§ **Exercise brief**: An exact copy is required of the lines running from the one that contains "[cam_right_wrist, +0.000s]" to the end of the material, both ends included, with pictures omitted.

§ **Provided material**:
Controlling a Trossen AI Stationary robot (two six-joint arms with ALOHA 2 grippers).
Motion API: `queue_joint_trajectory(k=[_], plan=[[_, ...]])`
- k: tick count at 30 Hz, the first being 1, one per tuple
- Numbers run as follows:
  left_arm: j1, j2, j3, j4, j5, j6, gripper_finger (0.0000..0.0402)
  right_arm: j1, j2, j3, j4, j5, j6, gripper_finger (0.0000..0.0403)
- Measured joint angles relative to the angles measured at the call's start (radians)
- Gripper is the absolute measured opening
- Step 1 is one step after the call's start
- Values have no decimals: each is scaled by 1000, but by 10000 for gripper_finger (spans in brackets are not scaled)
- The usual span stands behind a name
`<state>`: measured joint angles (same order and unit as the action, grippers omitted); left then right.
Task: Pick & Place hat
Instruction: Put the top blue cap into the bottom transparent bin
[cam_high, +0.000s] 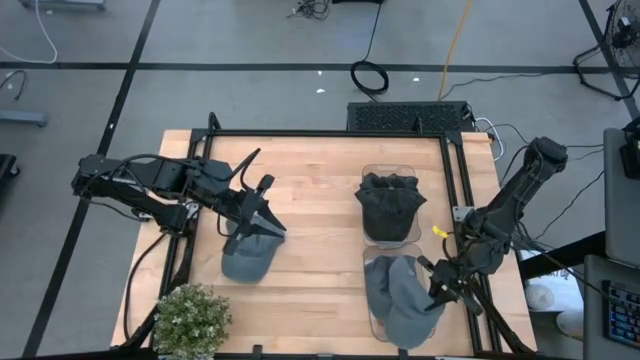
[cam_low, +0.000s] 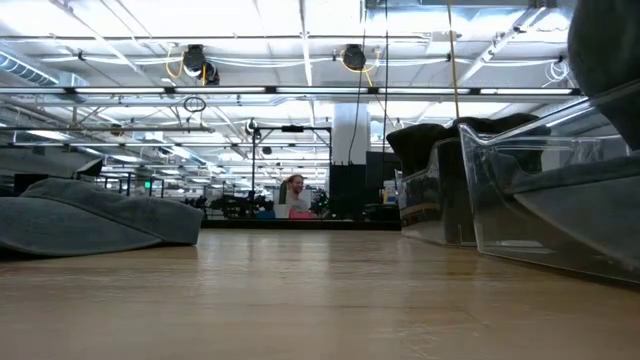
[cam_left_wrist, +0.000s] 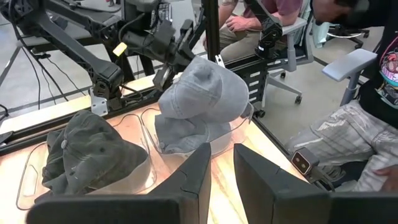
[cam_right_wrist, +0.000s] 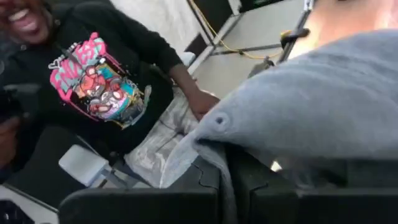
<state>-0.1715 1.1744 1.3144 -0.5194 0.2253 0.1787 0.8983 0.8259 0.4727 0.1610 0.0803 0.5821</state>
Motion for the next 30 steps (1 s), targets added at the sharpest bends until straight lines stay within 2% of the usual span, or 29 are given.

§ **Solved problem**:
[cam_right_wrist, +0.000s] 
<state>-0.1715 1.1744 1.3144 -0.5194 0.2253 0.1787 0.8983 0.8259 0.4727 0.1610 0.0803 0.5821</state>
Motion for the next 30 steps (1 s), targets added at the sharpest bends until straight lines stay within 2% of the usual span, or 29 are given.

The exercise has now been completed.